Avouant qu'il ne connaissait alors rien à l'oléochimie, qui consiste à trouver des substituts aux produits d'origine pétrolière à partir d'huiles végétales et de graisses animales, il trouvait toutefois le défi extrêmement stimulant. «J'ai toujours été intéressé par la chimie verte et les bioproduits. Je voulais montrer que la chimie pouvait aussi apporter de bonnes solutions.»
Croissance rapide
Au départ, Oleotek disposait d'un budget de 150 000 $ par année et d'un petit bureau au Cégep de Thetford. «On avait toutefois un grand support régional. La région s'était mobilisée pour développer un créneau d'expertise novateur dans l'économie du savoir», explique David Berthiaume.

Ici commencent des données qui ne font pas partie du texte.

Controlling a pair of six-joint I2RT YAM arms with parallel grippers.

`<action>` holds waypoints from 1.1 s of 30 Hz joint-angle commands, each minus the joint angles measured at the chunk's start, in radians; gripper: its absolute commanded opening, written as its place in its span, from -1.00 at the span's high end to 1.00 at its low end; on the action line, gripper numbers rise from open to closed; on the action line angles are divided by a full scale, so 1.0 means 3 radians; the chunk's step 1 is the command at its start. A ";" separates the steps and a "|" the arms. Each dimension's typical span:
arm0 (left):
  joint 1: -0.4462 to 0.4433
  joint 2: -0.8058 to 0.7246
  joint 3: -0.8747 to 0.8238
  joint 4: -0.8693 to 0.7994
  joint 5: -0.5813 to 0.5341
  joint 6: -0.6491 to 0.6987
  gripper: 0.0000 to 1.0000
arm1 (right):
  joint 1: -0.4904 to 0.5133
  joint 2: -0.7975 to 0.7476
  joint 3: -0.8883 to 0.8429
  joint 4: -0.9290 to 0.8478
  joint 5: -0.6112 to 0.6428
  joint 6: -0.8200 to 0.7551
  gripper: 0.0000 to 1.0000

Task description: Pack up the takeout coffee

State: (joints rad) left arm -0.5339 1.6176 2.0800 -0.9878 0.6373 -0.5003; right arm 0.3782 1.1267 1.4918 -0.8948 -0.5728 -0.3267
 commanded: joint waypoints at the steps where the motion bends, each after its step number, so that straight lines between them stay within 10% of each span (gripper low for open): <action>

Le centre s'est doté d'une expertise en participant à des congrès internationaux et a acquis de l'équipement à travers ses projets de recherche. Petit à petit, le centre a dû se relocaliser à deux reprises.
Aujourd'hui, Oleotek engage 10 employés, occupe 11 000 pieds carrés dans l'ancien siège social de la Société Asbestos Limitée et travaille à un projet de financement de cinq millions $. «Ça nous permettrait d'acquérir certains équipements spécialisés et d'augmenter substantiellement notre offre de services», conclut David Berthiaume.